Starting at the line that holds "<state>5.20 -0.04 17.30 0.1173" and stopping at the line that holds "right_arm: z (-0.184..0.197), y", restate the records below word for word, with both of those lines included.

::: Record extracts :::

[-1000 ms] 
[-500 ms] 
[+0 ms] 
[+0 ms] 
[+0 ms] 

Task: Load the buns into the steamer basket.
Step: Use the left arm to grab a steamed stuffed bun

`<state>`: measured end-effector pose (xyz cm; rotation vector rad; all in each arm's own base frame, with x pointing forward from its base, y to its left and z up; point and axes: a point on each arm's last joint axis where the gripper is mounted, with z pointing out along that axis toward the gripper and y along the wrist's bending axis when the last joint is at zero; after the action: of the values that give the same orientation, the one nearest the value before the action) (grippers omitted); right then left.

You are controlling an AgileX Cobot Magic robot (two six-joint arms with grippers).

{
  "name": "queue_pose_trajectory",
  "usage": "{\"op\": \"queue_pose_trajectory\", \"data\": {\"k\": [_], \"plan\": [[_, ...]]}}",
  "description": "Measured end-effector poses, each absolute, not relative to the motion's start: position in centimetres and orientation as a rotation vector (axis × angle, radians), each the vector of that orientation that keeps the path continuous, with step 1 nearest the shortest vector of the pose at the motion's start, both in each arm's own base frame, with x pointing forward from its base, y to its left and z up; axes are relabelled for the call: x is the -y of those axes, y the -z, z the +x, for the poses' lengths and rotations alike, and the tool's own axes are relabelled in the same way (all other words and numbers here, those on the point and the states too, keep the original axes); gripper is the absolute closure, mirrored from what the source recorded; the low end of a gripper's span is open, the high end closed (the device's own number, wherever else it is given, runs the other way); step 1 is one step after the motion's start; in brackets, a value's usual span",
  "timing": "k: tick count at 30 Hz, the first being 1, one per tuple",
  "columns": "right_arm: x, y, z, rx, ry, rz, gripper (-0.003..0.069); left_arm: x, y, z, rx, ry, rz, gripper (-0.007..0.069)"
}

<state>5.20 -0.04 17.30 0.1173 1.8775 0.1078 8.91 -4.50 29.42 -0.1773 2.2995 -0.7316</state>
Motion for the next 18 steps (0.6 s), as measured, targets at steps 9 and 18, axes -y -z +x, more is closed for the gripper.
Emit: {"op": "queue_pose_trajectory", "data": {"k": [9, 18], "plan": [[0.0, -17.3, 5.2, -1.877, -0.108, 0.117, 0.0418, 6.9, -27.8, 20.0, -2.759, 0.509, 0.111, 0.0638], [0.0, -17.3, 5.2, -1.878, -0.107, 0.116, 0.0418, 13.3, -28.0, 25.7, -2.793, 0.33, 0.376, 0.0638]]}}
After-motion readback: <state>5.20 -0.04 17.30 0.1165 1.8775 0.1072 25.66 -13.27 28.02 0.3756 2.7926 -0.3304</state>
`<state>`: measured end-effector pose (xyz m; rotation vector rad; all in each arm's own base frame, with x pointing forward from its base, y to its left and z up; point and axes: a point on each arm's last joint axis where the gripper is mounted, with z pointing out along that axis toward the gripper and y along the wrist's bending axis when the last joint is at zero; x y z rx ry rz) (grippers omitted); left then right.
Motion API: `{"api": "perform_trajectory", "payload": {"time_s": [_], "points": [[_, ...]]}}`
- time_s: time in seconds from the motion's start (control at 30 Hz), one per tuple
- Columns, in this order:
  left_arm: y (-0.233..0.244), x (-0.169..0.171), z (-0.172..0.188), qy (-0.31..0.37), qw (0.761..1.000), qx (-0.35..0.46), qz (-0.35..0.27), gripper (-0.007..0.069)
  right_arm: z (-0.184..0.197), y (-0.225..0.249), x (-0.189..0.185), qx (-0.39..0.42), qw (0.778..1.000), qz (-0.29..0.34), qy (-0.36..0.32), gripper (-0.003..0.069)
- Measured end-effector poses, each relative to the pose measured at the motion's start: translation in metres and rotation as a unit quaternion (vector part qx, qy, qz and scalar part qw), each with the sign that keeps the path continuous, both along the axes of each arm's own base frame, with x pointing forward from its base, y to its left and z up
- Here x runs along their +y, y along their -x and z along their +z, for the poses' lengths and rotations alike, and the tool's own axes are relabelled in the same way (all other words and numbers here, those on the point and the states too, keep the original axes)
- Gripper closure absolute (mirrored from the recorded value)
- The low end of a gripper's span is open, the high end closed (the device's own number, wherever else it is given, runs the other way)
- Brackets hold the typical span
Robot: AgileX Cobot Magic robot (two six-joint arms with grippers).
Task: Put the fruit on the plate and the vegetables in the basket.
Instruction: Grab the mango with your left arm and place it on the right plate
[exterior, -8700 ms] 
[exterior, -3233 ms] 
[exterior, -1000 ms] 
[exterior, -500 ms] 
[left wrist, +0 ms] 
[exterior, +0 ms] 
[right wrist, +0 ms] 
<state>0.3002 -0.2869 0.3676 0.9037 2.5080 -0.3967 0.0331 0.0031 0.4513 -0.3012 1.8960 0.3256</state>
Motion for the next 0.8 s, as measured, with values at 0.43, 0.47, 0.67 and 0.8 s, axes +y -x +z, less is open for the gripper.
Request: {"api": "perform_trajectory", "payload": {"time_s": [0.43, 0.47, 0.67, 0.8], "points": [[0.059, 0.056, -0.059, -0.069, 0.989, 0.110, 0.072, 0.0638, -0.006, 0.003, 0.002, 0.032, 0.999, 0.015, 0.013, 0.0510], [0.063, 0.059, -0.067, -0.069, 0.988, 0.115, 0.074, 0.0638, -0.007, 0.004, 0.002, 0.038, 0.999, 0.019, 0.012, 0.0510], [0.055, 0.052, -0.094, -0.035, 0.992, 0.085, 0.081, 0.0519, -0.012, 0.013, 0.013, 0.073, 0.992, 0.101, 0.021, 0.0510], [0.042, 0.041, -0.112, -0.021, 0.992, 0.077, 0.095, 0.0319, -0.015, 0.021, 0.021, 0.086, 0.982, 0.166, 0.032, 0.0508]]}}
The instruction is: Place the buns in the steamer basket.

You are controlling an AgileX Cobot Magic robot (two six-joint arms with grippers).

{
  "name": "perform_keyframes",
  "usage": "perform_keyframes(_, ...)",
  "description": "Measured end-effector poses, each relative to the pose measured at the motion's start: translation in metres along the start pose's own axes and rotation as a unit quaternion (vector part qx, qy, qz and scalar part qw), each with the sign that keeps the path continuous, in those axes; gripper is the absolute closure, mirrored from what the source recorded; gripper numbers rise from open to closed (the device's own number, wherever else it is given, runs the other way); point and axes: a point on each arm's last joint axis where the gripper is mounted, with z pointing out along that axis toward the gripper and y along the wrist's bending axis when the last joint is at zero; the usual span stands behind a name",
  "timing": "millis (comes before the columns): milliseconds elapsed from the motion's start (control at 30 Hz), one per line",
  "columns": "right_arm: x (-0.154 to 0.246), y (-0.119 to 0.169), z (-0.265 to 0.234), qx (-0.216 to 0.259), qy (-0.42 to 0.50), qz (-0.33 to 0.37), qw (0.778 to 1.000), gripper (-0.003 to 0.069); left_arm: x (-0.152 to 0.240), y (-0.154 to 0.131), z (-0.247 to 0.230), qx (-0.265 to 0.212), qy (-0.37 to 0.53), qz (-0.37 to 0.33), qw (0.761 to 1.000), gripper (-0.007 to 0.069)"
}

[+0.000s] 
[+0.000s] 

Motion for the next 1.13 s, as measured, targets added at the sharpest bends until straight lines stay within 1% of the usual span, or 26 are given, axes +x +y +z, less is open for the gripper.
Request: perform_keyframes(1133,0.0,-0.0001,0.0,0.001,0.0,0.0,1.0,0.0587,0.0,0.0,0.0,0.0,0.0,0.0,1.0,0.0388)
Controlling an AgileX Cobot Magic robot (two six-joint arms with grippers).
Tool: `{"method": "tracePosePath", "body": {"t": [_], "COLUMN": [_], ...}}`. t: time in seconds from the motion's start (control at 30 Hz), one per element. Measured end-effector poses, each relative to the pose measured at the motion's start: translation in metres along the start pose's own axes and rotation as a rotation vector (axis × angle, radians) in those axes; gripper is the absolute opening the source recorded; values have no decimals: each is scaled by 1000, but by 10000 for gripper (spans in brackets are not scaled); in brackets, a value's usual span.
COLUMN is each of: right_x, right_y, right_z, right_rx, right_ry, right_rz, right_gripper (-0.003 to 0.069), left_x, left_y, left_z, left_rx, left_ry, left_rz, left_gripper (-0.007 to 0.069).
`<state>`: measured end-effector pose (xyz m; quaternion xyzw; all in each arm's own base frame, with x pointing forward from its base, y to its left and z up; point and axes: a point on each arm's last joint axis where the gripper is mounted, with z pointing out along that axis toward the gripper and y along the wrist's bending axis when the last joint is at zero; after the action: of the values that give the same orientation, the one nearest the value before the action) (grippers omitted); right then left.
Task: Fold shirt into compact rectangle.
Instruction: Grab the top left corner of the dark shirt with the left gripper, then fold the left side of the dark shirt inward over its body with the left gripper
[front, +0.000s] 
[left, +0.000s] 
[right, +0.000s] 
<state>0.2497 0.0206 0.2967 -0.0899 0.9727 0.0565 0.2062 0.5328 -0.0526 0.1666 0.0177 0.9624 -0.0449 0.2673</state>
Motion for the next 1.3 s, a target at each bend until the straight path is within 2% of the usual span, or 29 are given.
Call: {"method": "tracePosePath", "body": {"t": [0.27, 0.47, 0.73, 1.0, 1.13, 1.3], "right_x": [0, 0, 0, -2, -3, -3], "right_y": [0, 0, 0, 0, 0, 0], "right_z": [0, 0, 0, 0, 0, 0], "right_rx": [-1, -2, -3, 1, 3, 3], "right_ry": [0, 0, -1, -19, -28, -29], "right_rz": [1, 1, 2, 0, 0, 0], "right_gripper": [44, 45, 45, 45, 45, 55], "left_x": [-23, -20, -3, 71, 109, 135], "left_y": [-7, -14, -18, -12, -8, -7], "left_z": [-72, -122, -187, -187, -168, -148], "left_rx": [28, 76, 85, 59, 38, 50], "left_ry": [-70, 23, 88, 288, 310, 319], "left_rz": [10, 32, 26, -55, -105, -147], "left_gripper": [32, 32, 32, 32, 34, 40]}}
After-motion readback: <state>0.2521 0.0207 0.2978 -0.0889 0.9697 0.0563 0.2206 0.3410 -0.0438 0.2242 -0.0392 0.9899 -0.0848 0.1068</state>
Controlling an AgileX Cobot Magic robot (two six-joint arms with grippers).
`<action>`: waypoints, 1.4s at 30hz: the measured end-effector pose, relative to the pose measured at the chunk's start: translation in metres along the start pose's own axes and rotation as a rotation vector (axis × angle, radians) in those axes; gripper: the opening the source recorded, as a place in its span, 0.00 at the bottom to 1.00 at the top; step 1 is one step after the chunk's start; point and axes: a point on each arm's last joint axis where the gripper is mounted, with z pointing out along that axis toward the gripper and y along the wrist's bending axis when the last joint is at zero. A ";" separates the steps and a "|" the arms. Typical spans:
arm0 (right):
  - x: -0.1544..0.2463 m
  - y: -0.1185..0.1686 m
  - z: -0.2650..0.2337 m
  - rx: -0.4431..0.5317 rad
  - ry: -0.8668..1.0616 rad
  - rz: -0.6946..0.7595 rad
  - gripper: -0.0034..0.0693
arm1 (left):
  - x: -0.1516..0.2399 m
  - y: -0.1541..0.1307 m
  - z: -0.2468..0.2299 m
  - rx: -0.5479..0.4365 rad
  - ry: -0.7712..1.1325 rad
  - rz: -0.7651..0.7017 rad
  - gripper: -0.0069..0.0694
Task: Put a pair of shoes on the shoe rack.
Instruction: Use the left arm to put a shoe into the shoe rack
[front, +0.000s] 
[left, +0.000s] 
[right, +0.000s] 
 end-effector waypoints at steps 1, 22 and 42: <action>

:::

→ Output for this task
<state>5.20 -0.04 17.30 0.1173 1.8775 0.1078 8.91 -4.50 29.42 -0.1773 2.2995 -0.7316</state>
Motion for the next 18 steps (0.6 s), as measured, targets at steps 9 and 18, axes -y -z +x, more is closed for the gripper.
Emit: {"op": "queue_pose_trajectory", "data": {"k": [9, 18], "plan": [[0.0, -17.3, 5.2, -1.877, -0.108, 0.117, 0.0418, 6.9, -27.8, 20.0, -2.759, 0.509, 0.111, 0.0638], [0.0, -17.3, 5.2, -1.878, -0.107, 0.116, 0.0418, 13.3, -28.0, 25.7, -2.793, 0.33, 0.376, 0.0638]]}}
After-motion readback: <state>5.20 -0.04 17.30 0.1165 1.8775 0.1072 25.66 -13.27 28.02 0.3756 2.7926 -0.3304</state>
`<state>`: measured end-effector pose (xyz m; rotation vector rad; all in each arm's own base frame, with x pointing forward from its base, y to its left and z up; point and axes: a point on each arm's last joint axis where the gripper is mounted, with z pointing out along that axis toward the gripper and y along the wrist's bending axis when the last joint is at zero; x y z rx ry rz) (grippers omitted); left then right.
Motion API: `{"api": "perform_trajectory", "payload": {"time_s": [_], "points": [[_, ...]]}}`
- time_s: time in seconds from the motion's start (control at 30 Hz), one per tuple
- Columns, in this order:
  left_arm: y (-0.233..0.244), x (-0.169..0.171), z (-0.172..0.188), qy (-0.31..0.37), qw (0.761..1.000), qx (-0.35..0.46), qz (-0.35..0.27), gripper (-0.007..0.069)
  right_arm: z (-0.184..0.197), y (-0.225..0.249), x (-0.189..0.185), qx (-0.39..0.42), qw (0.778..1.000), qz (-0.29..0.34), qy (-0.36..0.32), gripper (-0.003..0.069)

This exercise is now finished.